Revitalisasi Sejarah: Stasiun Pauh Lima, dari Rel Logistik Industri Menjadi Simpul Utama Layanan Kereta Api Komuter di Padang


KITAPUNYA.ID-PT Kereta Api Indonesia (Persero) Divre II Sumatera Barat terus memperkuat komitmen dalam penyediaan layanan transportasi berbasis rel yang aman, nyaman, dan terjangkau bagi masyarakat. 

Salah satu wujud nyata upaya tersebut adalah transformasi Stasiun Pauh Lima.

Stasiun yang berada pada ketinggian ±90 meter di atas permukaan laut ini awalnya dibangun pada 16 November 1979 sebagai bagian dari jalur Indarung–Bukit Putus. Selama masa operasional awalnya, Pauh Lima berfungsi strategis sebagai titik persilangan dan pengaturan rangkaian kereta barang yang mengangkut material dari Pabrik Semen Padang menuju Pelabuhan Teluk Bayur. Fungsinya sangat vital untuk logistik industri, namun tidak melayani perjalanan penumpang.

Seiring perubahan kebutuhan mobilitas masyarakat, khususnya di kawasan Pauh yang dikelilingi permukiman padat, pusat pendidikan seperti Universitas Andalas, dan sentra aktivitas harian, kawasan ini menunjukkan potensi besar untuk menjadi simpul baru perjalanan berbasis rel.

“Kehadiran Stasiun Pauh Lima sebagai stasiun penumpang merupakan komitmen KAI dalam menyediakan layanan yang relevan dengan kebutuhan mobilitas masyarakat masa kini. Transformasi ini bukan hanya membuka akses transportasi baru, tetapi juga menghadirkan pilihan perjalanan yang lebih aman, efektif, dan terjangkau, khususnya bagi mahasiswa dan pekerja di kawasan Pauh dan sekitarnya,” ujar Kepala Humas KAI Divre II Sumbar, Reza Shahab.

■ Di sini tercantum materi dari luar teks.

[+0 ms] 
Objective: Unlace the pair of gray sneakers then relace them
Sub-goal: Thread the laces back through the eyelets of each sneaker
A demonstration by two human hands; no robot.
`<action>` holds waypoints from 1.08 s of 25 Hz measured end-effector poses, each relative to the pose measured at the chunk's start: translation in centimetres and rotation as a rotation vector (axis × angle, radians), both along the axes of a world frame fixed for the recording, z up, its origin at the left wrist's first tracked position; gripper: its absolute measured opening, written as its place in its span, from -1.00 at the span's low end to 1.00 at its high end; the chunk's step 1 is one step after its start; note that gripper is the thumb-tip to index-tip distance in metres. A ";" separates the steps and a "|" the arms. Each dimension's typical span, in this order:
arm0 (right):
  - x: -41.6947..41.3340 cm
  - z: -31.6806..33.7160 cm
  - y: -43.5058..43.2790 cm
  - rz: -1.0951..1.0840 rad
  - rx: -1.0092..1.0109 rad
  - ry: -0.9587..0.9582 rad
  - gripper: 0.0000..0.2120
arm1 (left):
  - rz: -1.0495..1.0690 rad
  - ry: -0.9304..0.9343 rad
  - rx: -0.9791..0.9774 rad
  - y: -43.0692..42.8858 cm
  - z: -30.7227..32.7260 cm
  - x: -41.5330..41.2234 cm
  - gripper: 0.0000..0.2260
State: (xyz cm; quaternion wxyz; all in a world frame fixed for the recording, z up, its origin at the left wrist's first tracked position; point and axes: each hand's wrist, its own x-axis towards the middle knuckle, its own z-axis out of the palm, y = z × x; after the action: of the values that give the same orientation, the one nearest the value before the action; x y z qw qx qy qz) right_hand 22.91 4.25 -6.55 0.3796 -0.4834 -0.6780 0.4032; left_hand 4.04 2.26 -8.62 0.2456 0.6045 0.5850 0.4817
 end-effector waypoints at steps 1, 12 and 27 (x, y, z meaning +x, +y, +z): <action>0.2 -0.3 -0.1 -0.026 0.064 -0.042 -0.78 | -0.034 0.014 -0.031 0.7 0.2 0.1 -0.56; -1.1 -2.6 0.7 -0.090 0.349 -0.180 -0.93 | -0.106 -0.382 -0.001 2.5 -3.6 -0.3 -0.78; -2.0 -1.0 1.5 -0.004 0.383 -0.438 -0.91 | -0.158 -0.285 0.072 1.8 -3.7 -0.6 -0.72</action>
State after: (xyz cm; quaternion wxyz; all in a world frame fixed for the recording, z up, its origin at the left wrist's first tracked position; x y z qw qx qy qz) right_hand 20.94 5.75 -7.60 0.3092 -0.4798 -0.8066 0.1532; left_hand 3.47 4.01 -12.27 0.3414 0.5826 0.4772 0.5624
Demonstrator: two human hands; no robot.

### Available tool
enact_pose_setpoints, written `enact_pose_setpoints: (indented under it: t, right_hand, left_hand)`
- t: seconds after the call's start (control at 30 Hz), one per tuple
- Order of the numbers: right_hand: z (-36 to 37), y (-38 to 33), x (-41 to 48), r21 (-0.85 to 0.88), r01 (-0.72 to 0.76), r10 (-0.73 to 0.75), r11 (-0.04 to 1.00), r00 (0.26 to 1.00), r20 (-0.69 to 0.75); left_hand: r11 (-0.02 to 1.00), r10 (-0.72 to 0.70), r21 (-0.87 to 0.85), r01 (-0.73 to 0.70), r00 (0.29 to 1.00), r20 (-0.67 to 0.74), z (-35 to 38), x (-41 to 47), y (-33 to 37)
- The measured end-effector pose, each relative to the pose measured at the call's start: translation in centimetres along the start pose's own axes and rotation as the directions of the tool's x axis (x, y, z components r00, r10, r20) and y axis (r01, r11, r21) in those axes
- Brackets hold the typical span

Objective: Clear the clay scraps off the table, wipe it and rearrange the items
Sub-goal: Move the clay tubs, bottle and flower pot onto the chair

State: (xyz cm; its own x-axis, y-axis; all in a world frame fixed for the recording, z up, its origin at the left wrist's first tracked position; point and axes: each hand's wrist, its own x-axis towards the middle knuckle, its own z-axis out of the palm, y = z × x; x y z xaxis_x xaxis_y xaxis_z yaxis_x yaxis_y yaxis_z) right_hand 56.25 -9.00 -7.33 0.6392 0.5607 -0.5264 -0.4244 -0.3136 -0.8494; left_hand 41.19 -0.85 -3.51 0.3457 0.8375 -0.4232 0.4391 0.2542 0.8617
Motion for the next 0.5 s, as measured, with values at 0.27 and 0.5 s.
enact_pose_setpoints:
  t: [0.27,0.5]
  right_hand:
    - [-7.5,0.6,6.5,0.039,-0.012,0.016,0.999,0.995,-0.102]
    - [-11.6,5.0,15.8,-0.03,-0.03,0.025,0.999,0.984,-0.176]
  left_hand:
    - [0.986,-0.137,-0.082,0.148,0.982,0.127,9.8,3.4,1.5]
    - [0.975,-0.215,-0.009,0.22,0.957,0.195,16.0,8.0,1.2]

Pengoperasian Stasiun Pauh Lima sebagai stasiun penumpang dimulai pada 1 Maret 2023. Momen ini menjadi sejarah: untuk pertama kalinya, kereta penumpang Pariaman Ekspres relasi Pauh Lima - Naras berhenti di sini dan disambut antusias warga.

Kini, terdapat 10 (sepuluh) frekuensi perjalanan kereta singgah setiap hari dengan tarif yang sangat terjangkau, yaitu mulai dari Rp5.000, menjadikan Pauh Lima alternatif mobilitas yang efisien dari dan menuju pusat Kota Padang. Sejak kembali aktif, stasiun ini tidak hanya menjadi titik keberangkatan, tetapi juga simbol perubahan. Rel yang dahulu membawa muatan industri, kini membawa pelajar, mahasiswa, pekerja, hingga wisatawan, menghidupkan kembali denyut kawasan dan mendekatkan layanan perkeretaapian kepada masyarakat.

“Kami berharap kehadiran kembali Stasiun Pauh Lima dapat menjadi katalis bagi peningkatan kualitas hidup warga. Ini adalah bukti bahwa infrastruktur yang pernah tidur panjang pun dapat kembali memberi manfaat besar bagi publik bila dihadirkan dengan tepat,” tambah Reza.

Dengan wajah baru yang lebih fungsional dan pelayanan yang disesuaikan kebutuhan masyarakat, Stasiun Pauh Lima kini melanjutkan perjalanan sejarahnya. Tidak lagi sebagai fasilitas industri yang sunyi, tetapi sebagai simpul transportasi publik yang mendukung mobilitas modern, lebih hidup, dan lebih dekat dengan warga.

“KAI akan terus memastikan Pauh Lima memberi layanan terbaik bagi masyarakat serta menjadi simpul perjalanan yang andal dan berkelanjutan,” tutup Reza.